- [Task to carry out]
Please retype the data below in full.

- [Input for this task]
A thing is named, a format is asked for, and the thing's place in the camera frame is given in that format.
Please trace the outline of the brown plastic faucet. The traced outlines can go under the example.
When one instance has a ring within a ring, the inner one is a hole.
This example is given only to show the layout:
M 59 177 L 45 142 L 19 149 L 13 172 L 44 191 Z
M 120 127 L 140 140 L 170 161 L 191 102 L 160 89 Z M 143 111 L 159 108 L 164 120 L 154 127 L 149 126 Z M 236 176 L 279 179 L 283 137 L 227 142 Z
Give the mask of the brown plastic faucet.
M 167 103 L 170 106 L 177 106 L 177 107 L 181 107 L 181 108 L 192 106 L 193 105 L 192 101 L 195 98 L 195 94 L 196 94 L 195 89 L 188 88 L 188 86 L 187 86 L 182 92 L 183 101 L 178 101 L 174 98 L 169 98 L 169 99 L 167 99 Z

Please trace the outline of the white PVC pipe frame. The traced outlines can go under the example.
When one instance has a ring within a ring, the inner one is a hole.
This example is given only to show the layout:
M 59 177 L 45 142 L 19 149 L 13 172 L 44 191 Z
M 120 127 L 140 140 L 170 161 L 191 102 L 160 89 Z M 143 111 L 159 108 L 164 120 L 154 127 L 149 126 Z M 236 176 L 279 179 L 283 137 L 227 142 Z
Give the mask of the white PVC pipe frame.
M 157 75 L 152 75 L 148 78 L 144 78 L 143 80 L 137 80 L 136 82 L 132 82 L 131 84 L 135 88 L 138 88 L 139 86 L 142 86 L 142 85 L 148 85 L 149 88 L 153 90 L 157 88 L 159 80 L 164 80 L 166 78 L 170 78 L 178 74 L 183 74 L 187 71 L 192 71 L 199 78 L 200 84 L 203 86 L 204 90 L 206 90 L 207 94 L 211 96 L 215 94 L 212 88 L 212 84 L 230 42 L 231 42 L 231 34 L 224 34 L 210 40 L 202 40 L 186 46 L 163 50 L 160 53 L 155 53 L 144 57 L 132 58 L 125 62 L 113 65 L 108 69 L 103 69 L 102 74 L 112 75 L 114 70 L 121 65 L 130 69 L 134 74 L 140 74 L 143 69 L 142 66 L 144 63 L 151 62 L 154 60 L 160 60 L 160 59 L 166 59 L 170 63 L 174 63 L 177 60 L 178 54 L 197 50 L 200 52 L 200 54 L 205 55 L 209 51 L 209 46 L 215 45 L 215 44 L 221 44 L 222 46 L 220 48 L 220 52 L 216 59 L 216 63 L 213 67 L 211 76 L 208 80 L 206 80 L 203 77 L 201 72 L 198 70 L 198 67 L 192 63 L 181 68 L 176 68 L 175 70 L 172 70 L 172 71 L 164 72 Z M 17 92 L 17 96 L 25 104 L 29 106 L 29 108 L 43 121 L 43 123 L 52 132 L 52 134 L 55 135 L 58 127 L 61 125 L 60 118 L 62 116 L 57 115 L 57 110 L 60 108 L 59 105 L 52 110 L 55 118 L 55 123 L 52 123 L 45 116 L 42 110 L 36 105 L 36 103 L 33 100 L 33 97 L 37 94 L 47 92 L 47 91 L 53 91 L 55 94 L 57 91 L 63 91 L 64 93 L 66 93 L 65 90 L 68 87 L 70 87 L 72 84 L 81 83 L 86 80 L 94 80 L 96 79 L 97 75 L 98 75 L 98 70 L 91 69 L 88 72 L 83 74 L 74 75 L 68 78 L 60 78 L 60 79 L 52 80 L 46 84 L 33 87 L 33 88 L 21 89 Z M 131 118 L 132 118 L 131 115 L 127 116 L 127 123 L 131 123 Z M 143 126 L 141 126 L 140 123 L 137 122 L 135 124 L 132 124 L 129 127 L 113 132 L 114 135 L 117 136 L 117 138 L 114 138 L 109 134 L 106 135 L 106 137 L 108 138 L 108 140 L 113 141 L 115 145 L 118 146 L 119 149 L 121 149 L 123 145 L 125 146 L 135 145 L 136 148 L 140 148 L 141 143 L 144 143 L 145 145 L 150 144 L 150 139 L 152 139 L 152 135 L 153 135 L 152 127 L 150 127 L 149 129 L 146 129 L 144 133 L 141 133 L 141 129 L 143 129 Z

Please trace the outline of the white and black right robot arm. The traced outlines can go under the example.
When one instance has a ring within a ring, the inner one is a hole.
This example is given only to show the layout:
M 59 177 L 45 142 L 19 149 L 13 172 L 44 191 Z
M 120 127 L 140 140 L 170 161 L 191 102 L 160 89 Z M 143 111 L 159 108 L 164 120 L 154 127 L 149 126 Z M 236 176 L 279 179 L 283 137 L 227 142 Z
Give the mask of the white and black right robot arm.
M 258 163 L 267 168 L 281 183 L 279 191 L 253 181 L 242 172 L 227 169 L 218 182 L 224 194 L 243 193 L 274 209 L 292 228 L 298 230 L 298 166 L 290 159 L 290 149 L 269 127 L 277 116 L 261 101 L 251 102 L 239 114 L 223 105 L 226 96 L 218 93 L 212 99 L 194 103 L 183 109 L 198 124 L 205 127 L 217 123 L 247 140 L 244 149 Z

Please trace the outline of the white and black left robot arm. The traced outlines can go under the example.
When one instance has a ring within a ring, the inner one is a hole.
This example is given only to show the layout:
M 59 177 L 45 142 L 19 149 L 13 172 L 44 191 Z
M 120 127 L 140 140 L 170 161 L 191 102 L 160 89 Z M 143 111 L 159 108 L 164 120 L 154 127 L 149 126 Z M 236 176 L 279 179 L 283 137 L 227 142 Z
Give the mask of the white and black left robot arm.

- [Solved exercise]
A thing is named, a format is asked for, and the thing's place in the camera frame is given in that format.
Please trace the outline of the brown plastic faucet. The traced outlines can go under the example.
When one instance has a ring within a ring, the inner one is a hole.
This example is given only to show the layout:
M 59 177 L 45 142 L 19 149 L 13 172 L 44 191 Z
M 120 127 L 140 140 L 170 161 L 191 102 L 160 89 Z M 143 111 L 159 108 L 164 120 L 154 127 L 149 126 Z M 236 176 L 279 179 L 283 137 L 227 142 Z
Give the mask of the brown plastic faucet.
M 167 103 L 170 106 L 177 106 L 177 107 L 181 107 L 181 108 L 192 106 L 193 105 L 192 101 L 195 98 L 195 94 L 196 94 L 195 89 L 188 88 L 188 86 L 187 86 L 182 92 L 183 101 L 178 101 L 174 98 L 169 98 L 169 99 L 167 99 Z

Please trace the outline of the white PVC pipe frame. The traced outlines can go under the example.
When one instance has a ring within a ring, the inner one is a hole.
This example is given only to show the layout:
M 59 177 L 45 142 L 19 149 L 13 172 L 44 191 Z
M 120 127 L 140 140 L 170 161 L 191 102 L 160 89 Z M 143 111 L 159 108 L 164 120 L 154 127 L 149 126 Z M 236 176 L 279 179 L 283 137 L 227 142 Z
Give the mask of the white PVC pipe frame.
M 157 75 L 152 75 L 148 78 L 144 78 L 143 80 L 137 80 L 136 82 L 132 82 L 131 84 L 135 88 L 138 88 L 139 86 L 142 86 L 142 85 L 148 85 L 149 88 L 153 90 L 157 88 L 159 80 L 164 80 L 166 78 L 170 78 L 178 74 L 183 74 L 187 71 L 192 71 L 199 78 L 200 84 L 203 86 L 204 90 L 206 90 L 207 94 L 211 96 L 215 94 L 212 88 L 212 84 L 230 42 L 231 42 L 231 34 L 224 34 L 210 40 L 202 40 L 186 46 L 163 50 L 160 53 L 155 53 L 144 57 L 132 58 L 125 62 L 113 65 L 108 69 L 103 69 L 102 74 L 112 75 L 114 70 L 121 65 L 130 69 L 134 74 L 140 74 L 143 69 L 142 66 L 144 63 L 151 62 L 154 60 L 160 60 L 160 59 L 166 59 L 170 63 L 174 63 L 177 60 L 178 54 L 197 50 L 200 52 L 200 54 L 205 55 L 209 51 L 209 46 L 215 45 L 215 44 L 221 44 L 222 46 L 220 48 L 220 52 L 216 59 L 216 63 L 213 67 L 211 76 L 208 80 L 206 80 L 203 77 L 201 72 L 198 70 L 198 67 L 192 63 L 181 68 L 176 68 L 175 70 L 172 70 L 172 71 L 164 72 Z M 17 92 L 17 96 L 25 104 L 29 106 L 29 108 L 43 121 L 43 123 L 52 132 L 52 134 L 55 135 L 58 127 L 61 125 L 60 118 L 62 116 L 57 115 L 57 110 L 60 108 L 59 105 L 52 110 L 55 118 L 55 123 L 52 123 L 45 116 L 42 110 L 36 105 L 36 103 L 33 100 L 33 97 L 37 94 L 47 92 L 47 91 L 53 91 L 55 94 L 57 91 L 63 91 L 64 93 L 66 93 L 65 90 L 68 87 L 70 87 L 72 84 L 81 83 L 86 80 L 94 80 L 96 79 L 97 75 L 98 75 L 98 70 L 91 69 L 88 72 L 83 74 L 74 75 L 68 78 L 60 78 L 60 79 L 52 80 L 46 84 L 33 87 L 33 88 L 21 89 Z M 131 118 L 132 118 L 131 115 L 127 116 L 127 123 L 131 123 Z M 143 126 L 141 126 L 140 123 L 137 122 L 135 124 L 132 124 L 129 127 L 113 132 L 114 135 L 117 136 L 117 138 L 114 138 L 109 134 L 106 135 L 106 137 L 108 138 L 108 140 L 113 141 L 115 145 L 118 146 L 119 149 L 121 149 L 123 145 L 125 146 L 135 145 L 136 148 L 140 148 L 141 143 L 144 143 L 145 145 L 150 144 L 150 139 L 152 139 L 152 135 L 153 135 L 152 127 L 150 127 L 149 129 L 146 129 L 144 133 L 141 133 L 141 129 L 143 129 Z

Please trace the outline of the white and black right robot arm. The traced outlines can go under the example.
When one instance has a ring within a ring, the inner one is a hole.
This example is given only to show the layout:
M 59 177 L 45 142 L 19 149 L 13 172 L 44 191 Z
M 120 127 L 140 140 L 170 161 L 191 102 L 160 89 Z M 143 111 L 159 108 L 164 120 L 154 127 L 149 126 Z M 236 176 L 279 179 L 283 137 L 227 142 Z
Give the mask of the white and black right robot arm.
M 258 163 L 267 168 L 281 183 L 279 191 L 253 181 L 242 172 L 227 169 L 218 182 L 224 194 L 243 193 L 274 209 L 292 228 L 298 230 L 298 166 L 290 159 L 290 149 L 269 127 L 277 116 L 261 101 L 251 102 L 239 114 L 223 105 L 226 96 L 218 93 L 212 99 L 194 103 L 183 109 L 198 124 L 205 127 L 217 123 L 247 140 L 244 149 Z

Please trace the outline of the white and black left robot arm. The traced outlines can go under the example.
When one instance has a ring within a ring, the inner one is a hole.
This example is given only to show the layout:
M 59 177 L 45 142 L 19 149 L 13 172 L 44 191 Z
M 120 127 L 140 140 L 170 161 L 191 102 L 160 89 Z M 143 111 L 159 108 L 164 120 L 154 127 L 149 126 Z M 236 176 L 279 179 L 283 137 L 227 142 Z
Give the mask of the white and black left robot arm.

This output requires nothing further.